First, she and her 26-year-old director of communications, Jasmine MacDonnell, left a binder full of documents labelled “secret” in an Ottawa newsroom. Raitt offered the Prime Minister her resignation, but it was MacDonnell who lost her job. “I feel badly that she’s had her first political bruise,” says Mills of Raitt, “but because she will have a long political future, this bruise will serve her well as her career develops.”

This past Monday brought new bruises, though. Word first came that a reporter had come into possession of a digital recorder, left behind in a House of Commons washroom by MacDonnell, which included an inadvertently recorded conversation in which Raitt mused months earlier that the combination of “radioactive leaks” and “cancer” associated with the troubled nuclear reactor at Chalk River made for a “sexy” issue on which she might prove herself. In Toronto, NDP MP Olivia Chow, Layton’s wife, convened a press conference to announce she was asking the auditor general to investigate various allegations of mismanagement at the port authority during Raitt’s reign—charges McQueen dismissed as “incomplete, unsupported, untrue and, in some cases, defamatory.” And in between, Raitt had had to stand in the House and answer for the potential health crisis unfolding on her watch.
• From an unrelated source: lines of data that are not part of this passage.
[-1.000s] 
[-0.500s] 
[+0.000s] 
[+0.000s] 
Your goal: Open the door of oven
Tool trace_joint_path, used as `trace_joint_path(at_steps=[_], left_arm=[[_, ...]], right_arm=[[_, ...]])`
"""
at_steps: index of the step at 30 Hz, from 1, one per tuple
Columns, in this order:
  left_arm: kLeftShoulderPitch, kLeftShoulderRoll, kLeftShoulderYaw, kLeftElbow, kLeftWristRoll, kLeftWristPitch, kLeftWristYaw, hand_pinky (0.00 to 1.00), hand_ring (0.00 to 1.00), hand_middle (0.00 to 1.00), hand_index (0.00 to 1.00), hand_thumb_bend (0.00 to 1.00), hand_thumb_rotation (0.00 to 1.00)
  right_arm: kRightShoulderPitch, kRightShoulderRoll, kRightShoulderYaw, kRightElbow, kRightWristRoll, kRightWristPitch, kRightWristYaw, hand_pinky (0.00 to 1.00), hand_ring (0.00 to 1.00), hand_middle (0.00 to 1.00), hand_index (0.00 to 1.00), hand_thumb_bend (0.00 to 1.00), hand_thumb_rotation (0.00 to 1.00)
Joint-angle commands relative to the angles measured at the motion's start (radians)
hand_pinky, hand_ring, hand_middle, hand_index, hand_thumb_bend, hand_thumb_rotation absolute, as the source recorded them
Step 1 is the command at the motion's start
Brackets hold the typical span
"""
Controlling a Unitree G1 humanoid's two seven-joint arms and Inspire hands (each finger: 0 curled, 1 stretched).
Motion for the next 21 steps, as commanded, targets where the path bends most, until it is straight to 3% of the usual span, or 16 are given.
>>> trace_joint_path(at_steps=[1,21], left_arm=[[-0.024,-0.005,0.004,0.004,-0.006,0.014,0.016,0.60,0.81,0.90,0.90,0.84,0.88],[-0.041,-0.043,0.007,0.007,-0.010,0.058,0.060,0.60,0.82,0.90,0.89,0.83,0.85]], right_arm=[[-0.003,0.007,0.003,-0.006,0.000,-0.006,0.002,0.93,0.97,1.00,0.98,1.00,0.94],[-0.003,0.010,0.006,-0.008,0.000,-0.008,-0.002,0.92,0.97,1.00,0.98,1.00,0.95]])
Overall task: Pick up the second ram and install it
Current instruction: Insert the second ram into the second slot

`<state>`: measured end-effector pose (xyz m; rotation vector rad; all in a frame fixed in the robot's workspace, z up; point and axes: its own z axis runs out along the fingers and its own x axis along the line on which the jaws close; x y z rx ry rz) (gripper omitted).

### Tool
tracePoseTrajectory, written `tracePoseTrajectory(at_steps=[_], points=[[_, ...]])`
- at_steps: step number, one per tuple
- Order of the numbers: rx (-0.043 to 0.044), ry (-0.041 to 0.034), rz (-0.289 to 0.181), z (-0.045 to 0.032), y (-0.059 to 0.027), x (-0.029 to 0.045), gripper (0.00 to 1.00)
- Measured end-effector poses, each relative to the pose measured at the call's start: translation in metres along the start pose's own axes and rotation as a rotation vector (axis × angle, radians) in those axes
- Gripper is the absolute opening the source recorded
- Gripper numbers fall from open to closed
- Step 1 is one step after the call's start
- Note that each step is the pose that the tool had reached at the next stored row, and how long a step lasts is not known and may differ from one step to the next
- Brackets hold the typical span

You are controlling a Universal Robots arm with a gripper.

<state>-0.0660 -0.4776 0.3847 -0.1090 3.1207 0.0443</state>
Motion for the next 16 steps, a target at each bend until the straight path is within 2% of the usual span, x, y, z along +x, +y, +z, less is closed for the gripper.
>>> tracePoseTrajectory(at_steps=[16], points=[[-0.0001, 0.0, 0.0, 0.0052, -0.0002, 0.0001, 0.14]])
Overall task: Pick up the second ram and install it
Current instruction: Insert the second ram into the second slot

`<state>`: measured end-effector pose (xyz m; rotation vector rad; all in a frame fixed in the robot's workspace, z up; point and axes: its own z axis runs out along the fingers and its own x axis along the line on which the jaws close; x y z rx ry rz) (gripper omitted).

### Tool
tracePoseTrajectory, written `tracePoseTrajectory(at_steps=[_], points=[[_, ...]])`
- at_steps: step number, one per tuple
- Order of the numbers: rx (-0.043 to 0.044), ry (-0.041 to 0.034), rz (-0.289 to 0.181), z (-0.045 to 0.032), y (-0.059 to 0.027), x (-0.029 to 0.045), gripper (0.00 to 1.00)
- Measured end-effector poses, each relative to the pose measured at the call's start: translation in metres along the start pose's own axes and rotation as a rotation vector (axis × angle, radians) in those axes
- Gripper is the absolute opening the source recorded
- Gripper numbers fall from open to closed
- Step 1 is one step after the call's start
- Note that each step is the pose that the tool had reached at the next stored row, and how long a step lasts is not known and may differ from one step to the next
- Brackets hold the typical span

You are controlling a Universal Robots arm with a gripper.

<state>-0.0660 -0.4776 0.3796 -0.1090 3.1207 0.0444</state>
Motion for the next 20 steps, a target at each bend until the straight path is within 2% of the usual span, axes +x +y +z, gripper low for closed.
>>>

Raitt spent her first few months assuaging concerns about new troubles at Chalk River—a major global source of the isotopes used for tests to detect cancer and heart ailments—but a heavy water leak in May necessitated a total shutdown. When the reactor was turned off in November 2007, the Prime Minister loudly warned that a prolonged shutdown could “jeopardize the health and safety and lives of tens of thousands of Canadians.” However better prepared the Conservatives and Raitt may be this time, whatever help may be available from international sources, the potential for trouble seems great. “It’s a catastrophe. It’s a pure catastrophe. It’s absolutely not under control,” says Dr. Jean-Luc Urbain, president of the Canadian Association of Nuclear Medicine. “The government doesn’t have a short-term solution, doesn’t have a medium- or long-term solution.”

And though fault may extend well beyond her time as natural resources minister, the “sexy” issue she once saw as her next conquest will severely test the persuasiveness of her poise. “Canadians and political people always appreciate those who dust themselves off from their mistakes and work harder to be better,” says Tim Powers, the Conservative strategist. “How she reacts is crucial here. Cape Bretoners are tough and determined. That works to her benefit.”

On Monday afternoon she was still the minister in charge. And, amid trouble on three fronts, she was reacting in just the sort of way the Prime Minister prefers. Under insistent questioning from Michael Ignatieff, she first laid blame with the Liberal government that preceded her, including the “five Liberal cabinet ministers” who failed to pre-empt the problem. Then, with the next breath, she took a gratuitous swipe at her tormentor. “I assume,” she finished, “that the leader of the Opposition does not know because he was not in the country at the time.” The Conservatives stood to cheer.

If this is the big leagues, she knows the game well.